I would still recommend it though, but as your first encounter with Petra in Jordan. It is a very special atmosphere and a very different experience to walk in pitch darkness - while you get lifted a little tab of all the exciting things that await you until the next day.
So grab it Petra by night in the evening, and take in the whole area the next day with a guide. You will be happy about that. And Petra is pretty wild.
Wadi Rum - a Lawrence of Arabia adventure
The Wadi Rum desert is an almost spiritual experience. It is preternaturally beautiful and quiet in the desert, and at night the starry sky shines brightly. Naturally, I also got back on a camel, and it is now once again a very suitable animal to experience the desert on, even if it is a little hard on the rear.
We came on a jeep safari with lots of stops along the way: climbing huge sandbanks, up to viewpoints and climbing natural stone bridges and with a crimson sunset as the perfect end to the day.
We stayed in a luxury camp in the desert itself, which I can highly recommend. It was away from roads and civilization, and you quickly got an experience of being in another world.
All meals and tours were taken care of by local Bedouins. In the evening we had delicious local food, which was prepared on the spot over an open fire and in an earthen oven. A Bedouin can obviously always conjure up the most delicious meal over an open fire, and not least sweet spiced tea, which you are offered everywhere. We also heard some local music on a simple form of violin while the wind shook the Bedouin tent and the scent of the tea spread.
We lived like we had landed on Mars, in domes with our own little bathroom and even heat, which was good because it gets cold in the desert at night in March, and even during the day a down jacket came in very handy.
Wadi Rum has provided sand for many film shoots, and I can kind of understand that. It is exceptionally beautiful out there.
Snorkeling in the Red Sea in Aqaba
If you are into underwater experiences, diving or snorkelling, then it is lucky that Jordan has 27 km of coastline to the Red Sea. They share that with Israeli Eilat just on the other side of the narrow bay, and moreover quite close to Egypt.
Despite the wind and waves, we managed to swim to 'The Japanese Garden' in Jordan, which is recommended as the best snorkelling spot by Lonely Planet. We were on a half-sized boat which arranged trip, then we could get around a bit more and we got to see part of the coast and we were in several times.
The area is not that big, and the selection of fish not that diverse, so it's a bit more for relaxing snorkelling. There are also plenty of diving centers in the area, where you can get down to some of the experiences that await below havet.
We stayed at the Hyatt Regency Aqaba Ayla Resort, which is a huge beach resort, with its own beach and cool pools. Now that we were by the water, it was also to be enjoyed, and it was. It is a fairly modern hotel, located a little away from the city, and with beautiful rooms.
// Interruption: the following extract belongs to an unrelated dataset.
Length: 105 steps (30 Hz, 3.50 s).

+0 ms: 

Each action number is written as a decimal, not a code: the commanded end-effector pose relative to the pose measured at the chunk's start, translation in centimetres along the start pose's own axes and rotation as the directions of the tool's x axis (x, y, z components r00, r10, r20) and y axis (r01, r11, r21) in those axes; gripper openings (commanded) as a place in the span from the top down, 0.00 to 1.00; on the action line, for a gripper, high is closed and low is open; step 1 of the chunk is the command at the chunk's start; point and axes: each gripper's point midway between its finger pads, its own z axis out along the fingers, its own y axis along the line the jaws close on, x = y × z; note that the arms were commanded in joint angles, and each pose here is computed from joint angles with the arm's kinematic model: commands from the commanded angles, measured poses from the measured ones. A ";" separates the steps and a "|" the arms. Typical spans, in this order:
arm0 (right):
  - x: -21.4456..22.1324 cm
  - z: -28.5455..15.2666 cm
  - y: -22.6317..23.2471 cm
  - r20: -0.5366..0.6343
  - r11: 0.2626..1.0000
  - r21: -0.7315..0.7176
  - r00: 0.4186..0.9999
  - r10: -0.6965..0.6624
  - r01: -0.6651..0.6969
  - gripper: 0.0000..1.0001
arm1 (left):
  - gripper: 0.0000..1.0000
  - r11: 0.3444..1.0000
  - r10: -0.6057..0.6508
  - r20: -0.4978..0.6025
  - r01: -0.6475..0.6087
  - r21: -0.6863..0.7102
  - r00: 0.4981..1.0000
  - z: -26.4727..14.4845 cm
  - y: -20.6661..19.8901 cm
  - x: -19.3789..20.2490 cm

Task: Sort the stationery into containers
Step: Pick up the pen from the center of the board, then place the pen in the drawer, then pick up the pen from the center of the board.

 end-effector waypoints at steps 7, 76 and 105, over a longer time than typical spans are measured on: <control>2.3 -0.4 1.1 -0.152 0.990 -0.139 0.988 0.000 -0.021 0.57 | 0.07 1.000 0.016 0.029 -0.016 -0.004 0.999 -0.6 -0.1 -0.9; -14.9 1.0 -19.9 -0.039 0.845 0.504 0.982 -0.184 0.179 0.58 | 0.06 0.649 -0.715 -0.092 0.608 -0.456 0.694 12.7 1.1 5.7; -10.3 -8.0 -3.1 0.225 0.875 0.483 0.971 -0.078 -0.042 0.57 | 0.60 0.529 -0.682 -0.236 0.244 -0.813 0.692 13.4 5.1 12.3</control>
Aqaba itself has an old fort, some restaurants and not much more than that, but it's a nice walk along the harbor by the fort.
More tips for your Jordan trip
Apart from the highlights, you can also visit historical places like the Crusader Castle of Karak, Jerash, Wadi Mujib-the gap and the city of Madaba, which is known for its mosaics, i.a. a beautiful old world map made in the small mosaic stones.
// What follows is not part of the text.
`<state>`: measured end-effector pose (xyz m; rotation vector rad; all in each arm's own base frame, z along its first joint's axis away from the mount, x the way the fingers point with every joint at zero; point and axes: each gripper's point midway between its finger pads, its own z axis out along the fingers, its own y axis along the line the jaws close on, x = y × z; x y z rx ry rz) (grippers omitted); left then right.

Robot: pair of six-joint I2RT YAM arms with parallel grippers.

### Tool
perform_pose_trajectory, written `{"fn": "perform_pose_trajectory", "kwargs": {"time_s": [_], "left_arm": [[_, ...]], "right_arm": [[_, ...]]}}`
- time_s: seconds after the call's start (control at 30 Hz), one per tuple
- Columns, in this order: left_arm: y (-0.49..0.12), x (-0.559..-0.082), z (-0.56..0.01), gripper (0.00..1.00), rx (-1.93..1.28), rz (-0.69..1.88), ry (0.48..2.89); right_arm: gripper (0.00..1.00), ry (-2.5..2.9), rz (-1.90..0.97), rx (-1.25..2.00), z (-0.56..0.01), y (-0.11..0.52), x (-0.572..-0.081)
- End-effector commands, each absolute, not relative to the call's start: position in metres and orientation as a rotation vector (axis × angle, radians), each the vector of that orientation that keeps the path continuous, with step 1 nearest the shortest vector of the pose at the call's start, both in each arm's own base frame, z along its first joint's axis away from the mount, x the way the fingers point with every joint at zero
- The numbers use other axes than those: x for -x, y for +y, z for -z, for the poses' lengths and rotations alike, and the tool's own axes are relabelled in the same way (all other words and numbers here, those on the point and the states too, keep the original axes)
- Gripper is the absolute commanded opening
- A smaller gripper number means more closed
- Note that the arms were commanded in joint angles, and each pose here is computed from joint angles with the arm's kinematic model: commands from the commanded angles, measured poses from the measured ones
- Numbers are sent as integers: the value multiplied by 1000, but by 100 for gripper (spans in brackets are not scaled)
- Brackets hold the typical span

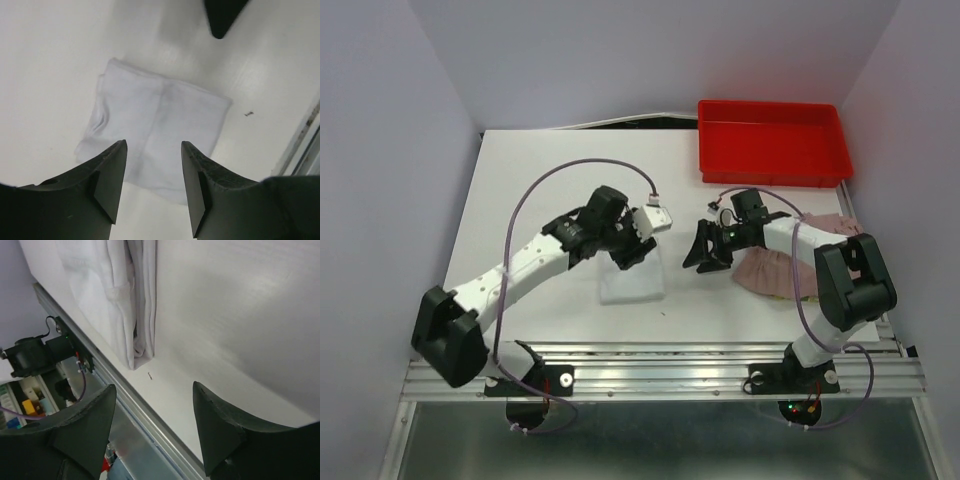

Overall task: Fold and stack the skirts
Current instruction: Fold the skirt, then neatly place the folded skirt to the corner

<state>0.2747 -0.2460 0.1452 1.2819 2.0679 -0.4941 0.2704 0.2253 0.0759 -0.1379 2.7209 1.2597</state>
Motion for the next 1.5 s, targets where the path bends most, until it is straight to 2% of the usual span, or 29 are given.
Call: {"fn": "perform_pose_trajectory", "kwargs": {"time_s": [0.0,0.2,0.37,0.83,0.93,0.97,1.0,1.1,1.13,1.17,1.47], "left_arm": [[-231,-234,-117,58,-1546,243,1954],[-247,-202,-93,57,-1715,126,1865],[-255,-208,-78,57,-1723,34,1857],[-268,-195,-30,54,-1859,61,1865],[-267,-196,-22,42,-1875,47,1873],[-268,-195,-22,36,-1879,50,1875],[-269,-195,-24,25,-1875,64,1873],[-281,-199,-39,13,-1827,120,1864],[-278,-203,-42,12,-1813,127,1884],[-284,-204,-53,8,-1797,216,1883],[-288,-206,-75,8,-1785,301,1861]], "right_arm": [[67,2606,-1430,32,-92,239,-262],[66,2527,-1521,-92,-94,246,-266],[67,2525,-1540,-127,-84,247,-268],[70,2559,-1504,-158,-62,248,-269],[70,2552,-1498,-141,-63,247,-268],[71,2549,-1492,-134,-63,247,-268],[72,2554,-1489,-118,-62,248,-265],[89,2549,-1481,-85,-60,249,-259],[97,2550,-1482,-81,-59,249,-258],[100,2553,-1491,-70,-56,251,-255],[100,2590,-1552,-1,-52,282,-246]]}}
You can easily spend 14 days if you want to experience most of Jordan. But you can also achieve a lot in less time.
Jordan is not necessarily a cheap destination. Hotels can cost the same as in Northern Europe, food costs real money and entrance ticket prices are usually more expensive for non-Jordanians. The entrance ticket to Petra is particularly expensive, but it is also a great experience. When you are considering whether to travel on your own or go on an organized tour, you must at least consider what you get in the package.
Here are a few things to know before you travel:
- A visa is required to enter Jordan. It costs approx. DKK 400, and you buy it on arrival at the airport. There is money to be saved by buying a “Jordan Pass”, which includes access to some of the biggest sights in Jordan.
- It is simple and easy to rent a car and get around Jordan. North and south are well connected by the Dead Sea Highway and the Desert Highway respectively. However, there may be a long distance between gas stations. There are also reasonably good bus connections, and there is even an old train, which, however, cannot be used for much other than an experience. It can also be obvious to go on an organized trip.
- It is generally safe to travel and travel as a woman in Jordan. However, a good piece of advice is to wear knee-length trousers or dresses and cover your shoulders - especially when you are outside the very touristy areas.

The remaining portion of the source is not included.